Go through the listing below and say how many lines include "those". Give the number by itself.

>>>

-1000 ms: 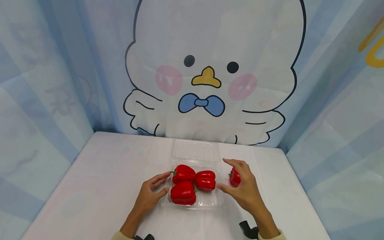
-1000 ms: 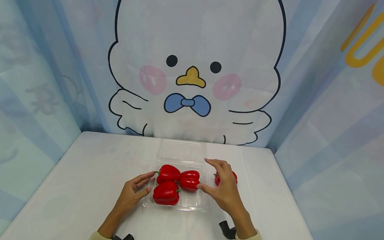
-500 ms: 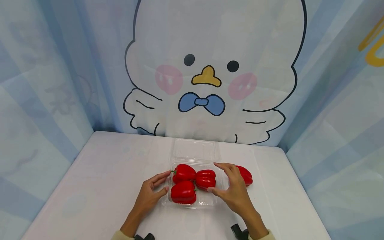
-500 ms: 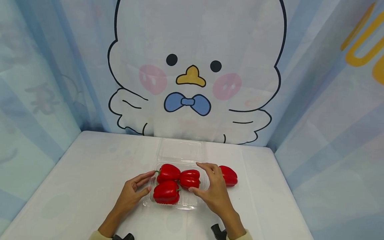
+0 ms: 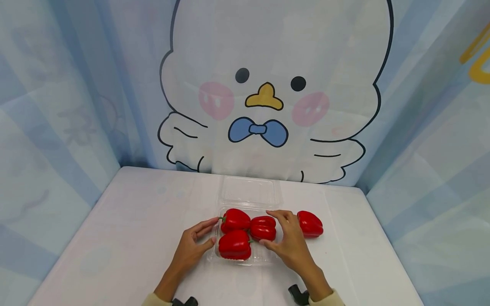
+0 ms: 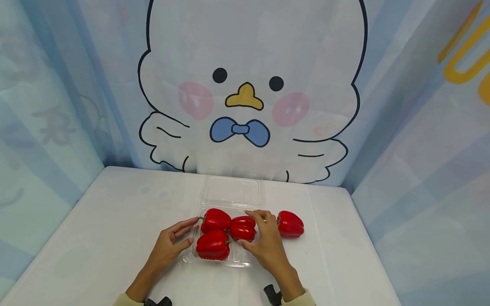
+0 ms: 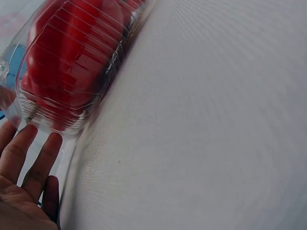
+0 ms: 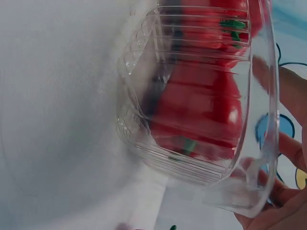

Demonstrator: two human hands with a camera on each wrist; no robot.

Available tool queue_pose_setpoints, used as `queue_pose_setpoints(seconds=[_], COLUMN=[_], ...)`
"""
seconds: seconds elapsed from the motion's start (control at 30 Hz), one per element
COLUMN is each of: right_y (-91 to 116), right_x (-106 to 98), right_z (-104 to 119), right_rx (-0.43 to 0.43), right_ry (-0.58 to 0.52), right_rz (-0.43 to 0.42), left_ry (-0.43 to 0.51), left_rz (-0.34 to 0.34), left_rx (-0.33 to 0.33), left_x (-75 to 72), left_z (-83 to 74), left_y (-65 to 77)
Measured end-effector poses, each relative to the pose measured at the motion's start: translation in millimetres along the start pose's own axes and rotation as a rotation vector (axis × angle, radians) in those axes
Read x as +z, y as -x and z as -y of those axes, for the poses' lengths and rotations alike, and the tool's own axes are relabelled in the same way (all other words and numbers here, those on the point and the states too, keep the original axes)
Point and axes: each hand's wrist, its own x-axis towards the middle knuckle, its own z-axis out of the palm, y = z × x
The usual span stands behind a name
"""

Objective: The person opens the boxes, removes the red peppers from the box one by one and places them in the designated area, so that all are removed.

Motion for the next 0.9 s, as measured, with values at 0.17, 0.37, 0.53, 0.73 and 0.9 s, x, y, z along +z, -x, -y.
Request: queue_pose_setpoints(seconds=[0.17, 0.37, 0.53, 0.73, 0.9], right_y=[-2.4, -5.9, -9.1, -9.8, -10.5], right_x=[4.0, 10.0, 16.3, 20.5, 19.5], right_z=[-0.8, -2.0, -4.1, -6.6, -7.3], right_rx=[-0.006, -0.023, -0.049, -0.092, -0.073], right_ry=[0.009, 0.037, 0.082, 0.103, 0.078], right_rz=[0.035, 0.049, 0.054, 0.031, 0.041], left_ry=[0.004, 0.001, -0.003, 0.007, 0.008], left_rz=[-0.002, -0.001, -0.001, -0.002, -0.007], left_rx=[-0.008, -0.012, -0.018, -0.023, -0.018], left_x=[-0.2, 0.3, 1.3, 1.2, 0.4], left_z=[-1.1, -1.2, -1.6, -2.4, -1.4], left_y=[-0.2, -0.3, 0.0, -0.1, -0.2])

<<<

_EXERCISE RESULT_
2